Deacon Matt Glover, chancellor for canonical affairs for the Diocese of Little Rock, answers common questions engaged couples might have about what is expected of them from Church law when it comes to their wedding and marriage.

What are the “right” reasons for being married in the Catholic Church?

“We believe that the Catholic Church contains the fullness of truth, and thus the fullness of every means by which we can get to heaven. And if we believe that, then we also want our marriage to be grounded and based in that fullness of truth, and we want to pass along that same truth to our children,” Glover said. “… Part of that fullness of truth includes that matrimony is a sacrament, and with that sacrament comes real graces from God to help us lead holy and fulfilling marriages in accordance with God’s plan for us. The Church wants all marriages not only to survive, but to thrive — and the only way we can do this is if the couple is completely open and transparent with their priest or deacon preparing them for marriage. There is nothing that the priest or deacon hasn’t already heard before from a couple. So, couples shouldn’t be shy or embarrassed about expressing their doubts, concerns or hesitations about getting married in the Church and all that that entails. It’s only when couples are honest with the priest or deacon that the Church can then help them work through and resolve some of those issues.”

 

Why do I have to do marriage preparation?

Every sacrament in the Catholic Church requires preparation.

“Marriage is even all the more so because you’re committing the entirety of the rest of your lives here on earth to one another. So it’s not just a sacrament that’s affecting you personally like receiving first reconciliation, or first Communion. It’s a sacrament that’s binding two people together,” Glover said.

 

Since 2012, a natural family planning course is required for nearly all couples in the Diocese of Little Rock. Why do I have to take a NFP course?

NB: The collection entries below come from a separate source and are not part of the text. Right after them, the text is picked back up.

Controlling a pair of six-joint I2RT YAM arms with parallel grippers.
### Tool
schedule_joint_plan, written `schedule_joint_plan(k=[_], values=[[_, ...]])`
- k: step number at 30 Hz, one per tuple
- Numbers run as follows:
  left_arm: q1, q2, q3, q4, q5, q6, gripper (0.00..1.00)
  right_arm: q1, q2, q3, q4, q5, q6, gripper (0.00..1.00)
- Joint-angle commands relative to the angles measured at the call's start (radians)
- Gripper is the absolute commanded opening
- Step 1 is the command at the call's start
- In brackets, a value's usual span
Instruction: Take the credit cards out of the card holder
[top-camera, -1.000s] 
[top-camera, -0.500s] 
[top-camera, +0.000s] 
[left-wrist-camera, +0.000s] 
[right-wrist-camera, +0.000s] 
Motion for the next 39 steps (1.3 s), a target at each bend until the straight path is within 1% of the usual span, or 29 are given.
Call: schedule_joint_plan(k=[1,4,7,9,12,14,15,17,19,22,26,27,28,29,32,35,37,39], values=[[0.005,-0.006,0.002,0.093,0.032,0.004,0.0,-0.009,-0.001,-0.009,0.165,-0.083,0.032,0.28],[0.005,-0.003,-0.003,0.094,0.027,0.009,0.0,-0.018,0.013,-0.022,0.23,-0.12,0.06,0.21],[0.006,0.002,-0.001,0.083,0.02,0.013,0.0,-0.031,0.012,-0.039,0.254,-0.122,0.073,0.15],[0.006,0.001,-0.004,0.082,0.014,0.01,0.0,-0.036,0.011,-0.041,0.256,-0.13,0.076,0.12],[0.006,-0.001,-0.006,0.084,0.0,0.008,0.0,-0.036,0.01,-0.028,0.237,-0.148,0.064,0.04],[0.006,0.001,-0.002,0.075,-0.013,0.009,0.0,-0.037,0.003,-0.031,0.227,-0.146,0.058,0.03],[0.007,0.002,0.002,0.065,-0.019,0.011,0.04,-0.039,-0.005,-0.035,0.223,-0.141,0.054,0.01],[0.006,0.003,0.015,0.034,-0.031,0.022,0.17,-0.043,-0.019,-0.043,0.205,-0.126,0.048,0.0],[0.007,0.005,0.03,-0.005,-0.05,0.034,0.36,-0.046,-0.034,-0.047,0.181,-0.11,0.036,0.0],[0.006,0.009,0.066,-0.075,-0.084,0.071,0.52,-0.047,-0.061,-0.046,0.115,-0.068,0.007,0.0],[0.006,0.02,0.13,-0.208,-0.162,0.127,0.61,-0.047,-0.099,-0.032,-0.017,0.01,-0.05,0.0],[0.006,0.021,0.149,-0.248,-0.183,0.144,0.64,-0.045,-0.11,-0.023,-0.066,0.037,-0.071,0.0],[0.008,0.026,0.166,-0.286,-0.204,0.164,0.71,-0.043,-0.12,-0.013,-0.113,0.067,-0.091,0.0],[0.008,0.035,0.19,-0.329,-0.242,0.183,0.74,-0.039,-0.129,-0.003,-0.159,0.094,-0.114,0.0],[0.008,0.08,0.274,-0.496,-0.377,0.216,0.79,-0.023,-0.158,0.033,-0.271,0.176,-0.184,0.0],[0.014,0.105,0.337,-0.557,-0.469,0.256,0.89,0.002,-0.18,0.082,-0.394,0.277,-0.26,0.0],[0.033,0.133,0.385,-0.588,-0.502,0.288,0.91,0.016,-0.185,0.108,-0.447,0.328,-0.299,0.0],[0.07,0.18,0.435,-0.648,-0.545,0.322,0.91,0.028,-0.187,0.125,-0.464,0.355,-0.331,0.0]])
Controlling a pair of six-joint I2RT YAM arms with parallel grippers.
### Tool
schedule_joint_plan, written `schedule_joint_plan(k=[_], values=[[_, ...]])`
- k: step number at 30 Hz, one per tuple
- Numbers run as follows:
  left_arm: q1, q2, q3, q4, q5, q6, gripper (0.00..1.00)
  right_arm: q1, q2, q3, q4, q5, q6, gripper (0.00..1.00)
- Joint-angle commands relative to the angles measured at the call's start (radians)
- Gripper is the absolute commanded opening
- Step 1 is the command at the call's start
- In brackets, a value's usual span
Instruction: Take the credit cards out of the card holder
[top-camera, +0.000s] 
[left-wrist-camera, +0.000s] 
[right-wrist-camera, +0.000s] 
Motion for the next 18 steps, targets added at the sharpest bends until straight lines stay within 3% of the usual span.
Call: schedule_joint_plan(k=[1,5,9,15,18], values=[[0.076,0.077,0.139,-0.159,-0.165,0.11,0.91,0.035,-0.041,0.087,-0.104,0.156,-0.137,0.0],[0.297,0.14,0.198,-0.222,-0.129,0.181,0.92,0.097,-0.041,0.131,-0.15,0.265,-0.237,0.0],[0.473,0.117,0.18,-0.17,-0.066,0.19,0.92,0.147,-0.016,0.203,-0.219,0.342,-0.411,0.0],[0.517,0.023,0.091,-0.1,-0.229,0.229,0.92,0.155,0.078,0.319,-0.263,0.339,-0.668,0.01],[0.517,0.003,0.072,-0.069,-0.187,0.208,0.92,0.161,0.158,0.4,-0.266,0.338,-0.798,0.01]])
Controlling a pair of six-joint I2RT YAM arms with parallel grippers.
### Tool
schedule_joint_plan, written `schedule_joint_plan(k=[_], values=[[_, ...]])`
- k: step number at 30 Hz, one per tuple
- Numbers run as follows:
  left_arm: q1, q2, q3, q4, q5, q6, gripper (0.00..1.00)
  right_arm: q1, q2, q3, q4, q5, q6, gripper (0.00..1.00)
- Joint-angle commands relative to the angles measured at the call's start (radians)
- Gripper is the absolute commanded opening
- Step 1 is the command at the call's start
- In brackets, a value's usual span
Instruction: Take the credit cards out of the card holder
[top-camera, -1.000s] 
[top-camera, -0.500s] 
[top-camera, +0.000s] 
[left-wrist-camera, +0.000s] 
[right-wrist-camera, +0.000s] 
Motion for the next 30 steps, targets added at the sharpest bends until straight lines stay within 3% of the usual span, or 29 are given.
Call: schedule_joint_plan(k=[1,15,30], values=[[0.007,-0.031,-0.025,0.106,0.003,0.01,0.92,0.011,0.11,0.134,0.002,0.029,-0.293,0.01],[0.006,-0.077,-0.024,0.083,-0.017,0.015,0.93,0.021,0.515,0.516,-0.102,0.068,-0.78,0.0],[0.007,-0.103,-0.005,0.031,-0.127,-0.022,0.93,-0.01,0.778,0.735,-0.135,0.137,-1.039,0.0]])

While not every diocese requires it, many do, including the Diocese of Little Rock. A woman’s cycle has fertile and infertile times, which can allow couples to postpone pregnancy naturally by abstaining during fertile times. While Glover, who teaches NFP with his wife, said it’s “more than 99 percent effective” it is still open to life. The Church has always believed artificial contraception is a sin, and sex is reserved only for married couples, as it must be both unitive and procreative.

“In doing marriage prep the Church’s job is to give a couple all the tools that it can give in order to create a happy, healthy and stable marriage that will last forever. We’re not in the business of setting people up for failure in marriage and so we want couples to learn NFP, at least be exposed to it,” Glover said. He acknowledged that while not every couple will follow it, “maybe at some point in the future, they might have that conversion of heart. … We’ve at least planted that seed and gave them the initial tools.”

 

What if I am divorced, can I get remarried in the Church?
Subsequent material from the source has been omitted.